Red Cloud’s father died of drunkenness brought about by the introduction of liquor into the tribe without stint, commencing about 1821. When in 1865 the Government undertook to build a road from Ft. Laramie, Wyoming, on the North Platte, by way of Powder River to the gold regions of Montana, Red Cloud headed the opposition for his tribe, on the ground that the influx of travel along the trial would destroy the best remaining buffalo ground of the Indians. The first small detachment of troops sent out to begin construction work were intercepted by Red Cloud with a large party of Oglala Sioux and Cheyenne, and held practically as prisoners for more than two weeks, but finally were allowed to proceed when it seemed to the chief that they might be massacred by his young men. In the fall of the same year commissioners were sent to treat with the Oglala for permission to build the road, but Red Cloud forbade the negotiations and refused to attend the council.
On June 30, 1866, another council for the same purpose was called at Ft Laramie, Red Cloud this time attending and repeating his refusal to endanger the hunting grounds of his people. While he was speaking, a strong force of troops under Gen. Carrington arrived, and on being told, in reply to a question, that they had come to build forts and open the road to Montana, he seized his rifle and with a final defiant message left the council with his entire following. Carrington then set out on his mission, which included the rebuilding and garrisoning of Fort Reno, on powder River, and the establishment of Fort Phil Kearny and Fort C. F. Smith, the last named being on Bighorn River, in Montana.

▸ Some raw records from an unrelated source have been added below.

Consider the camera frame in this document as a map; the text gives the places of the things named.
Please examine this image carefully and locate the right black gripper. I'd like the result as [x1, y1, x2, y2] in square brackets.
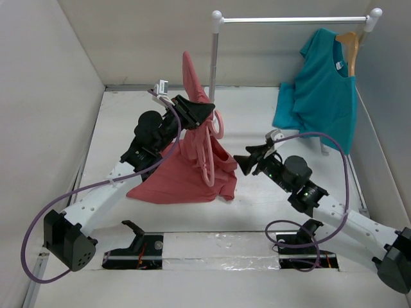
[232, 143, 292, 193]

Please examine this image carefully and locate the pink t shirt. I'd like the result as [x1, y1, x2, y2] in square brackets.
[127, 50, 238, 205]

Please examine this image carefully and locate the white clothes rack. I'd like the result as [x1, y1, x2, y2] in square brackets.
[208, 8, 383, 102]

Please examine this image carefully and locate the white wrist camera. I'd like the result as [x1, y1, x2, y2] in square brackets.
[264, 129, 284, 158]
[150, 79, 173, 108]

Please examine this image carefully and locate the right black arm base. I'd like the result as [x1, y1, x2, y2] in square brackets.
[275, 219, 340, 270]

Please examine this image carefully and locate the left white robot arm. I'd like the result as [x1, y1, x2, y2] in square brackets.
[44, 95, 215, 271]

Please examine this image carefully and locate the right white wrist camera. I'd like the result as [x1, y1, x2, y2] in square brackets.
[264, 129, 284, 158]

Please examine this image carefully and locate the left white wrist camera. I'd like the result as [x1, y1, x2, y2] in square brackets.
[150, 79, 173, 108]

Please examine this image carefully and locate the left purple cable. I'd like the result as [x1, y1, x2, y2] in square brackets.
[21, 88, 182, 285]

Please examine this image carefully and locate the teal t shirt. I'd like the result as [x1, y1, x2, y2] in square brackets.
[272, 28, 357, 155]

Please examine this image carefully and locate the wooden hanger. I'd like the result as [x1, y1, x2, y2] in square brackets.
[335, 31, 359, 76]

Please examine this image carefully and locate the pink plastic hanger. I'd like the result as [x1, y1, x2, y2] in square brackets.
[195, 110, 224, 187]

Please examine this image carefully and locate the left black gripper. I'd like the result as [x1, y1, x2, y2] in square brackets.
[154, 95, 214, 153]

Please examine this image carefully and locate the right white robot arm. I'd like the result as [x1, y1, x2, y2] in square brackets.
[234, 144, 410, 294]

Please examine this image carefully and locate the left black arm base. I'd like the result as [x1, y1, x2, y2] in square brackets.
[101, 220, 164, 270]

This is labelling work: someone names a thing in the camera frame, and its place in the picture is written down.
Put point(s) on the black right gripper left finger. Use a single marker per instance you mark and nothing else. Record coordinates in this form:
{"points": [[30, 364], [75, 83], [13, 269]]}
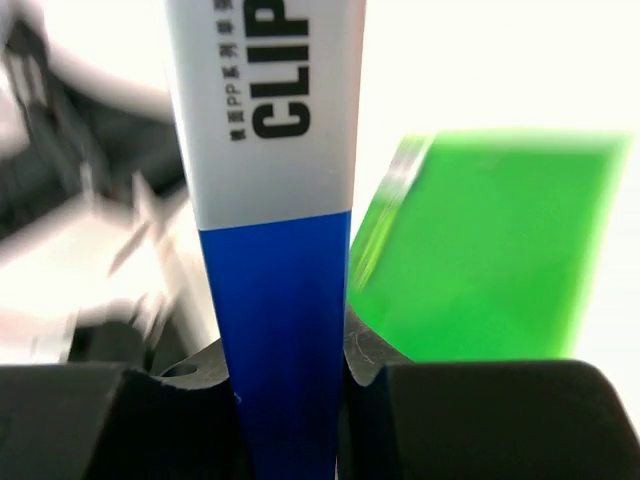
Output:
{"points": [[110, 421]]}

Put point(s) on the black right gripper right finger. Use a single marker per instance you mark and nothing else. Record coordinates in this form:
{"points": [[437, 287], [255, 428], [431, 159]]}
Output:
{"points": [[551, 419]]}

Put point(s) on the green folder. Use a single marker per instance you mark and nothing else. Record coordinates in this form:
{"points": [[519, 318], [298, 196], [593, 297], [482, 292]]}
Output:
{"points": [[480, 244]]}

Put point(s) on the blue folder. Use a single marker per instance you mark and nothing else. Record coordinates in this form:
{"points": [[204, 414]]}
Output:
{"points": [[265, 97]]}

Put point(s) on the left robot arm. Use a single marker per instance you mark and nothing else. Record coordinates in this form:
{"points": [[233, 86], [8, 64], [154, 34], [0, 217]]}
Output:
{"points": [[99, 248]]}

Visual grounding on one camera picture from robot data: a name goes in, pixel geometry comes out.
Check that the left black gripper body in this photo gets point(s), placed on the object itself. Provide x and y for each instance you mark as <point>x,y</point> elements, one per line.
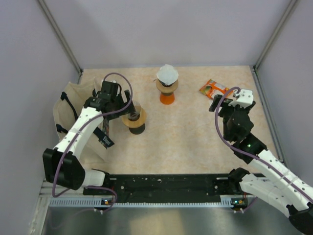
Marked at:
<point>118,101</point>

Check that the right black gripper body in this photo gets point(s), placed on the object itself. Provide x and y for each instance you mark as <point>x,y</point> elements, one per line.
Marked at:
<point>226,112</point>

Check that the clear ribbed glass dripper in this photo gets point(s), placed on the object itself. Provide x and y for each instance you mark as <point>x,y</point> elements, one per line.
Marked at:
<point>135,115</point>

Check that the blue ribbed glass dripper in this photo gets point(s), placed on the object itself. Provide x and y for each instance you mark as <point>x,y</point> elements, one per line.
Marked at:
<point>165,85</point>

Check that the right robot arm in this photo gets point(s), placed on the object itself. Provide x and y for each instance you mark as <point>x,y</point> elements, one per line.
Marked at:
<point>284,190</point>

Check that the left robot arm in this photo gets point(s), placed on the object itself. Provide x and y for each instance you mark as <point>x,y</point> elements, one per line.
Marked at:
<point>62,163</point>

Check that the beige canvas tote bag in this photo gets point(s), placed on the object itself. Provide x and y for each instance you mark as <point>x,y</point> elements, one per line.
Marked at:
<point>66,111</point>

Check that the dark glass carafe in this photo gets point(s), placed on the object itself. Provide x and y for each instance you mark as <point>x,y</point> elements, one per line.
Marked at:
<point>138,130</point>

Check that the orange snack packet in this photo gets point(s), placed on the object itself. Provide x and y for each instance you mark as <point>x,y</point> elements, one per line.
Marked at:
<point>212,88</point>

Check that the orange glass carafe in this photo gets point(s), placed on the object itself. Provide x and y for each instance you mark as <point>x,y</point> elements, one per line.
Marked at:
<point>167,99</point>

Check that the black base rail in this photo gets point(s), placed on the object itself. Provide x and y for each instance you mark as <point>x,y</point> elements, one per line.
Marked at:
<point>171,188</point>

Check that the aluminium frame rail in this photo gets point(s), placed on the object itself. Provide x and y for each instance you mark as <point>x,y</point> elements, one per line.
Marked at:
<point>100,199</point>

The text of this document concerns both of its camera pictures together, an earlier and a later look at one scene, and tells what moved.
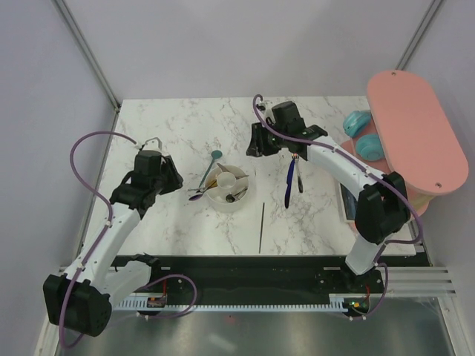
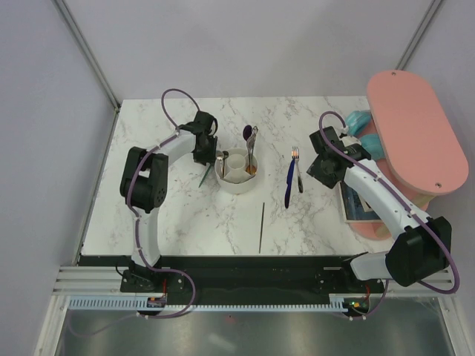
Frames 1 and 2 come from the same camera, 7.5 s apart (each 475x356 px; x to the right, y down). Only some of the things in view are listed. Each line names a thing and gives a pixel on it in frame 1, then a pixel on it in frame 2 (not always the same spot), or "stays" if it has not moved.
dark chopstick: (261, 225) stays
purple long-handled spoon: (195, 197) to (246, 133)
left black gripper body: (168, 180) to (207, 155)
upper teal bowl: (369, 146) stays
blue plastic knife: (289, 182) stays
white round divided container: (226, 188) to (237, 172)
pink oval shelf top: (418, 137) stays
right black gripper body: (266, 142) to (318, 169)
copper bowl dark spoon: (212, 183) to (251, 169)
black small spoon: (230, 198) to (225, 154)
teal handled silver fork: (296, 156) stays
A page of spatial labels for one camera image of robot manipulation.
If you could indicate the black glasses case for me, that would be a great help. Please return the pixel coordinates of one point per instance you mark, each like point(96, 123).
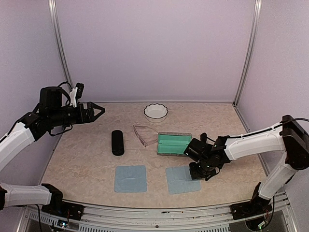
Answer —
point(117, 143)

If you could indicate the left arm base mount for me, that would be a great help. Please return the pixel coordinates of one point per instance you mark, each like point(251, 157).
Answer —
point(64, 207)

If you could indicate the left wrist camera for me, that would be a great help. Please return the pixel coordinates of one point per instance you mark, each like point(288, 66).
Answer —
point(76, 94)

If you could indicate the black aviator sunglasses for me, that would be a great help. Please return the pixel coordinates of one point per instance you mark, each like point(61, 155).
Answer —
point(220, 141)

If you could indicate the grey glasses case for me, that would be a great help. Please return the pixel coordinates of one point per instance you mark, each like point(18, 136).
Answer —
point(173, 143)

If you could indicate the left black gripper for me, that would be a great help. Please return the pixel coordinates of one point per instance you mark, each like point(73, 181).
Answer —
point(89, 117)

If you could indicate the clear frame glasses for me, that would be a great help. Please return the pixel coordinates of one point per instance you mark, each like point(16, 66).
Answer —
point(146, 135)

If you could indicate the white scalloped bowl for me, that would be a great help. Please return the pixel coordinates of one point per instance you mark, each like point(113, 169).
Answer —
point(156, 113)

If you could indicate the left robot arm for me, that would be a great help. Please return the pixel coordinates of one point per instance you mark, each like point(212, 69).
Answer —
point(56, 108)

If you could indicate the left aluminium frame post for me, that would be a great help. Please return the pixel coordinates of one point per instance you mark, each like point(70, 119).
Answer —
point(59, 43)

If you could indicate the front aluminium rail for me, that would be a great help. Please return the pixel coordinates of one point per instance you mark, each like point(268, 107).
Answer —
point(99, 218)

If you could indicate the blue cleaning cloth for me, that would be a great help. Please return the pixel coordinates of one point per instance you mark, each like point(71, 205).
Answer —
point(179, 180)
point(130, 179)

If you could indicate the right aluminium frame post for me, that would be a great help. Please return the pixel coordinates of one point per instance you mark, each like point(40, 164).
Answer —
point(249, 52)

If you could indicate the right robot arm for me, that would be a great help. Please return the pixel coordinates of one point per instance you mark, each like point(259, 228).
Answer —
point(287, 136)

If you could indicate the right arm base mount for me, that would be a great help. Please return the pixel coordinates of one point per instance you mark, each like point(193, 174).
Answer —
point(255, 206)

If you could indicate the aluminium frame post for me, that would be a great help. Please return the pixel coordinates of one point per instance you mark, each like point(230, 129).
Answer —
point(249, 52)
point(59, 43)

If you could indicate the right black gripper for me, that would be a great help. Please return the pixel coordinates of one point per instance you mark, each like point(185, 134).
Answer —
point(195, 175)

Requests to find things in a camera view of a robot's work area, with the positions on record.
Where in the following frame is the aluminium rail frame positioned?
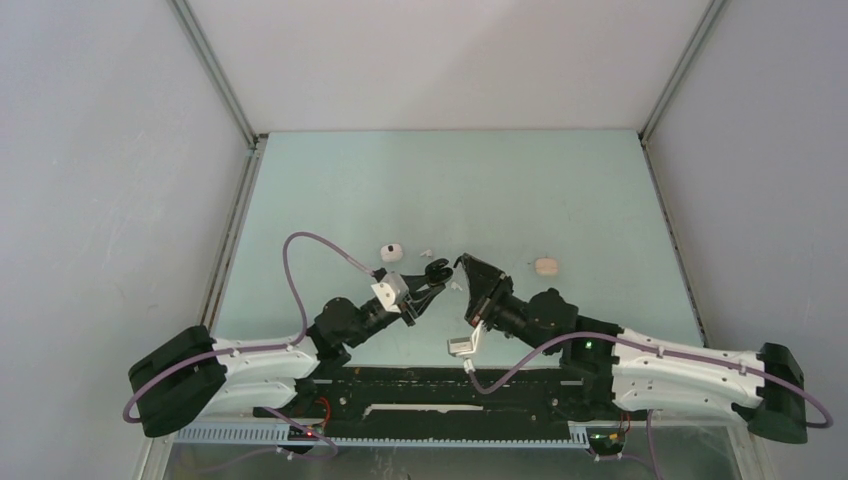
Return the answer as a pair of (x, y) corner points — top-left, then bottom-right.
(137, 411), (768, 479)

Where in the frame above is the white earbud charging case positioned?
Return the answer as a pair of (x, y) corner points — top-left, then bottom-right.
(379, 243), (404, 263)

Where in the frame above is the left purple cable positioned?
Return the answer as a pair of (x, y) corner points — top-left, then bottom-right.
(122, 231), (379, 463)

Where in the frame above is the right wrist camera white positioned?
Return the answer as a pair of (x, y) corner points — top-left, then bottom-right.
(447, 323), (486, 360)

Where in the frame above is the pink earbud charging case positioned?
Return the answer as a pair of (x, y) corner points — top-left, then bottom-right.
(534, 257), (559, 277)

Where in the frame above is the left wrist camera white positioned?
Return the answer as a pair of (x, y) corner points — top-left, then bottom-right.
(371, 272), (409, 314)

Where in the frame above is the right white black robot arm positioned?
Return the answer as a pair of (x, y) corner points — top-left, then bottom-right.
(455, 253), (808, 444)

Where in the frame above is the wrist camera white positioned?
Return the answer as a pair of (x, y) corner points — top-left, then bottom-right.
(447, 323), (486, 360)
(371, 272), (409, 314)

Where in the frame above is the black earbud charging case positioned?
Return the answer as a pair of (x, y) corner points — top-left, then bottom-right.
(425, 258), (453, 286)

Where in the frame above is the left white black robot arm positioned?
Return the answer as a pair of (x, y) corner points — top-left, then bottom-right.
(124, 260), (453, 438)

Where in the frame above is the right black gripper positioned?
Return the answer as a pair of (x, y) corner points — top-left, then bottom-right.
(461, 254), (554, 356)

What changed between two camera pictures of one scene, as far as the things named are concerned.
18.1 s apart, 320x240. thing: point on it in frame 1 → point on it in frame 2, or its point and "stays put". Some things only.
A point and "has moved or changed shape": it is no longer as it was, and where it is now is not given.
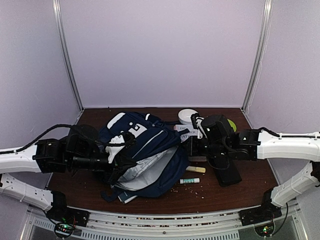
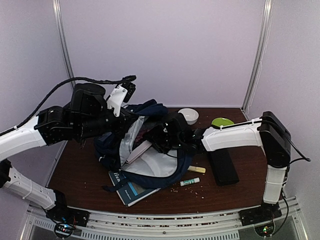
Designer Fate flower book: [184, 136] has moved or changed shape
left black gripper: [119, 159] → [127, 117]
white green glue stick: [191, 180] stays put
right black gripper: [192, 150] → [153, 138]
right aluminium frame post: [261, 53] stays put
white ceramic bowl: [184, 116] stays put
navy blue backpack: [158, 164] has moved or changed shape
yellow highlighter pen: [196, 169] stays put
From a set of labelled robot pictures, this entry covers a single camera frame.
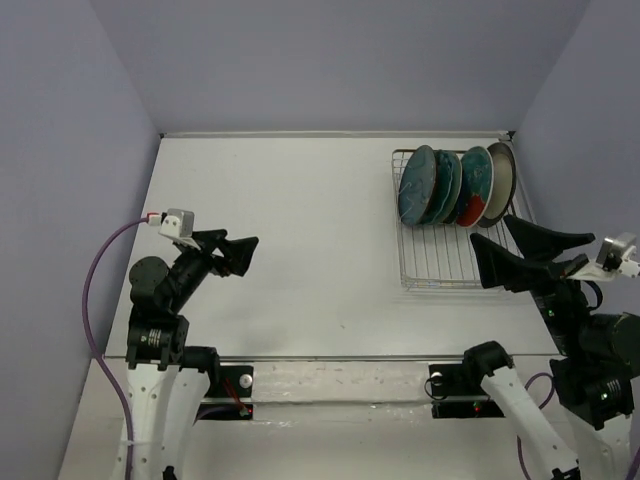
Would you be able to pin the teal scalloped plate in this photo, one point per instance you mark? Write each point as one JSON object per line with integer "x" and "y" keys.
{"x": 448, "y": 186}

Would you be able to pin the red and teal plate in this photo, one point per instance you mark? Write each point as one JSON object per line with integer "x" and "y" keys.
{"x": 478, "y": 173}

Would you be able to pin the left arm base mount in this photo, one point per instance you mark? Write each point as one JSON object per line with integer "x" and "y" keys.
{"x": 231, "y": 398}

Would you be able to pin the light green flower plate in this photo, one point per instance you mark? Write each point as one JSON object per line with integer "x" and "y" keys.
{"x": 458, "y": 203}

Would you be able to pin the grey cream plate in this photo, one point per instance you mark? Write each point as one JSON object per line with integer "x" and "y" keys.
{"x": 504, "y": 186}

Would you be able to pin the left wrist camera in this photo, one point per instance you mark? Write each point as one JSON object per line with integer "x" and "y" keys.
{"x": 175, "y": 225}

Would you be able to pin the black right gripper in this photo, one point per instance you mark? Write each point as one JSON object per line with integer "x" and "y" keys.
{"x": 534, "y": 241}

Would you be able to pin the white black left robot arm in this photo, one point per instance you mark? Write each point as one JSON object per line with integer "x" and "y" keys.
{"x": 166, "y": 378}

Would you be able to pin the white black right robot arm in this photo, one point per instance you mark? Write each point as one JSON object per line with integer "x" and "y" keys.
{"x": 599, "y": 352}

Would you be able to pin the dark teal blossom plate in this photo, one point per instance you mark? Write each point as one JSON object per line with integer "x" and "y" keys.
{"x": 417, "y": 185}

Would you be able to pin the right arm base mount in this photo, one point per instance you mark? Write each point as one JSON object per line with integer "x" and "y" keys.
{"x": 454, "y": 396}

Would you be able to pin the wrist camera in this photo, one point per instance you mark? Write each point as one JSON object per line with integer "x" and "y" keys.
{"x": 175, "y": 225}
{"x": 615, "y": 258}

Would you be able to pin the metal wire dish rack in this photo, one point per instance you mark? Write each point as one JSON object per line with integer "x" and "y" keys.
{"x": 440, "y": 255}

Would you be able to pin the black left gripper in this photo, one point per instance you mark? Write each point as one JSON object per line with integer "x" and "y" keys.
{"x": 237, "y": 252}

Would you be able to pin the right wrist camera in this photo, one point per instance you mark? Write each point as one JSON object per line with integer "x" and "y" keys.
{"x": 615, "y": 258}

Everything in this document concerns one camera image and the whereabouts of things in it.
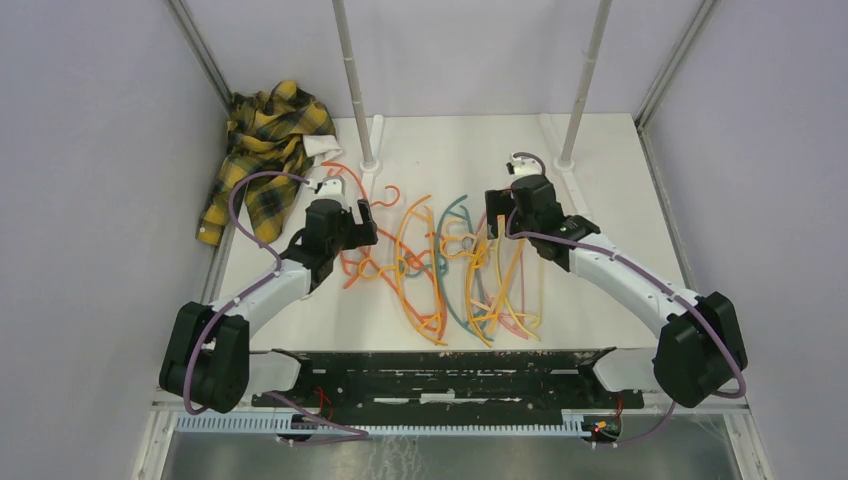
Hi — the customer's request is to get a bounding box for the teal hanger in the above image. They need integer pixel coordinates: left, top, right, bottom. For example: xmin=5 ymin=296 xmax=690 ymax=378
xmin=429 ymin=194 xmax=476 ymax=335

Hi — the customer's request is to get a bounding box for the left grey rack pole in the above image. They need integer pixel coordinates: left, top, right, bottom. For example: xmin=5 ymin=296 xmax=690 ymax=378
xmin=331 ymin=0 xmax=385 ymax=174

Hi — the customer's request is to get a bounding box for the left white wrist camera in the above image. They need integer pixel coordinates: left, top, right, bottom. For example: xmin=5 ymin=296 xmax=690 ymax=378
xmin=308 ymin=176 xmax=349 ymax=210

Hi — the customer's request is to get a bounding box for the right grey rack pole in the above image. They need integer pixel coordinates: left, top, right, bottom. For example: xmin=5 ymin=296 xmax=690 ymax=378
xmin=557 ymin=0 xmax=613 ymax=171

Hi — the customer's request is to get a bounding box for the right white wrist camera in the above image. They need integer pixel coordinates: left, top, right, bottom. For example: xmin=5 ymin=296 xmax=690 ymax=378
xmin=506 ymin=152 xmax=546 ymax=180

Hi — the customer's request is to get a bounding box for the yellow plaid shirt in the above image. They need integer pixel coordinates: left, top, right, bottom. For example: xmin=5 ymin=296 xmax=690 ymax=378
xmin=196 ymin=80 xmax=337 ymax=246

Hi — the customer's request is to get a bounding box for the white slotted cable duct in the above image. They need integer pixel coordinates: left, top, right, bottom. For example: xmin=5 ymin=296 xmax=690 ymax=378
xmin=174 ymin=410 xmax=598 ymax=439

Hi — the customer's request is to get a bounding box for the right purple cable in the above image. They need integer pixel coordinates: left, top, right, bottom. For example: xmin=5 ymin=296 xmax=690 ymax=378
xmin=506 ymin=152 xmax=749 ymax=400

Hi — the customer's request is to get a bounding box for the pink hanger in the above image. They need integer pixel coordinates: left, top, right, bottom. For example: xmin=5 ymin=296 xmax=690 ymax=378
xmin=473 ymin=211 xmax=531 ymax=340

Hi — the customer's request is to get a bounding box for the pale yellow hanger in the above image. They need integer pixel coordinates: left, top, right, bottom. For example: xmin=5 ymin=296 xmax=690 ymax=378
xmin=497 ymin=258 xmax=544 ymax=340

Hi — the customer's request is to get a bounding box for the grey rack pole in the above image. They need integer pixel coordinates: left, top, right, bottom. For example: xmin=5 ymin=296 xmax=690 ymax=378
xmin=557 ymin=0 xmax=613 ymax=171
xmin=331 ymin=0 xmax=385 ymax=174

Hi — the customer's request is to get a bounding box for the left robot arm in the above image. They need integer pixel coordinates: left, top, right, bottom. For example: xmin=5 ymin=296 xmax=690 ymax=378
xmin=159 ymin=198 xmax=378 ymax=415

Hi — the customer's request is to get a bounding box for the amber yellow hanger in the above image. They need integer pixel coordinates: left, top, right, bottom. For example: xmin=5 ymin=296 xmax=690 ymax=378
xmin=393 ymin=194 xmax=448 ymax=347

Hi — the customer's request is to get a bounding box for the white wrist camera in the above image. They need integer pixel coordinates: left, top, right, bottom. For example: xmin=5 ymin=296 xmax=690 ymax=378
xmin=506 ymin=152 xmax=546 ymax=180
xmin=308 ymin=176 xmax=349 ymax=210

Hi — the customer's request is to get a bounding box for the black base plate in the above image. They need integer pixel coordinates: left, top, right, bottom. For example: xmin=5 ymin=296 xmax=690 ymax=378
xmin=279 ymin=350 xmax=645 ymax=427

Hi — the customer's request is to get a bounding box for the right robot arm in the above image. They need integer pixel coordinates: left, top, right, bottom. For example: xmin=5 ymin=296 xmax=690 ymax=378
xmin=485 ymin=174 xmax=748 ymax=408

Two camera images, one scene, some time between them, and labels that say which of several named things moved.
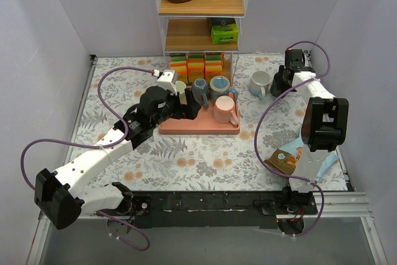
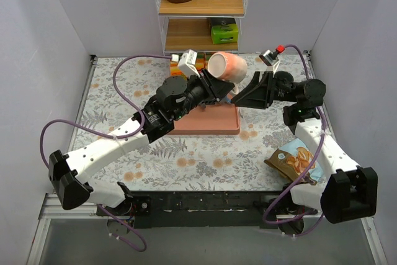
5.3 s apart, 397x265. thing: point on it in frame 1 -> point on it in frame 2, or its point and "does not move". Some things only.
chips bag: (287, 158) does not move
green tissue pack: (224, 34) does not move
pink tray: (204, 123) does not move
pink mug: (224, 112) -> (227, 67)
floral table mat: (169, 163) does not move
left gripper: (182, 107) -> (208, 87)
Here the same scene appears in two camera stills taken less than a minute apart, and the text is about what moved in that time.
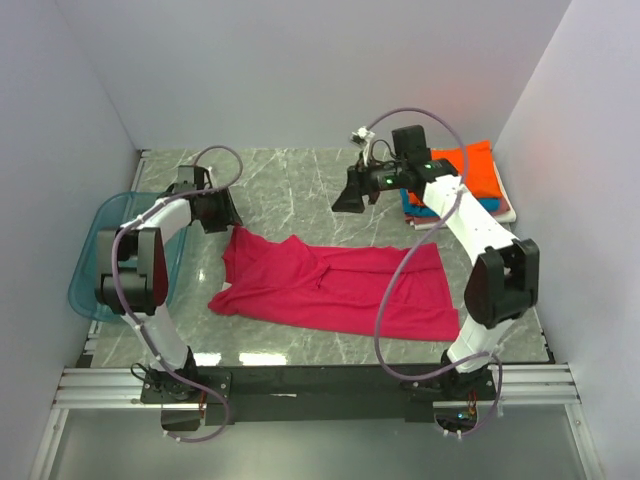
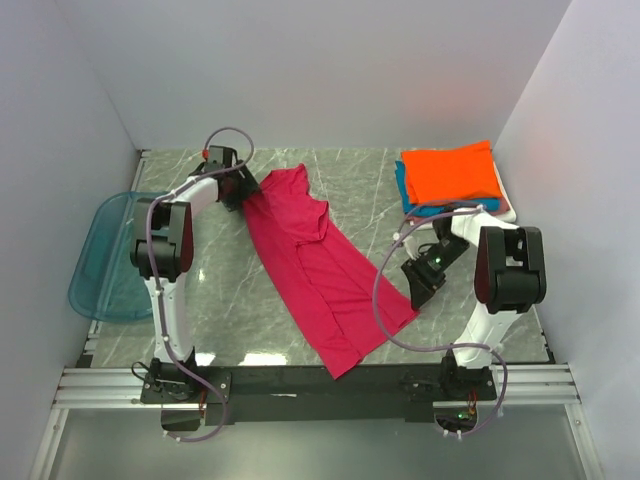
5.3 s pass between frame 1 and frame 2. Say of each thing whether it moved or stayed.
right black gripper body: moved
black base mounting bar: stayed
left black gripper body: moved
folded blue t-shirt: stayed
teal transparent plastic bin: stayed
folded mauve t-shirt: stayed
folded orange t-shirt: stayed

Another protest to Carrington himself proving ineffectual, Red Cloud surrounded the troops and working force at Fort Kearny with perhaps 2,000 warriors and harassed them so constantly that not even a load of hay could be brought in from the prairie except under the protection of a strong guard, while it was made impossible to venture out after the game that was abundant all around. On Dec. 21, 1866, an entire detachment of 81 men under Capt. Fetterman was cut off and every man killed. On Aug. 1, 1867, another severe engagement occurred near the post. In all this time not a single wagon had been able to pass over the road, and in 1868 another commission was appointed to come to terms with Red Cloud, who demanded as an ultimatum the abandonment of the three posts and of all further attempts to open the Montana road.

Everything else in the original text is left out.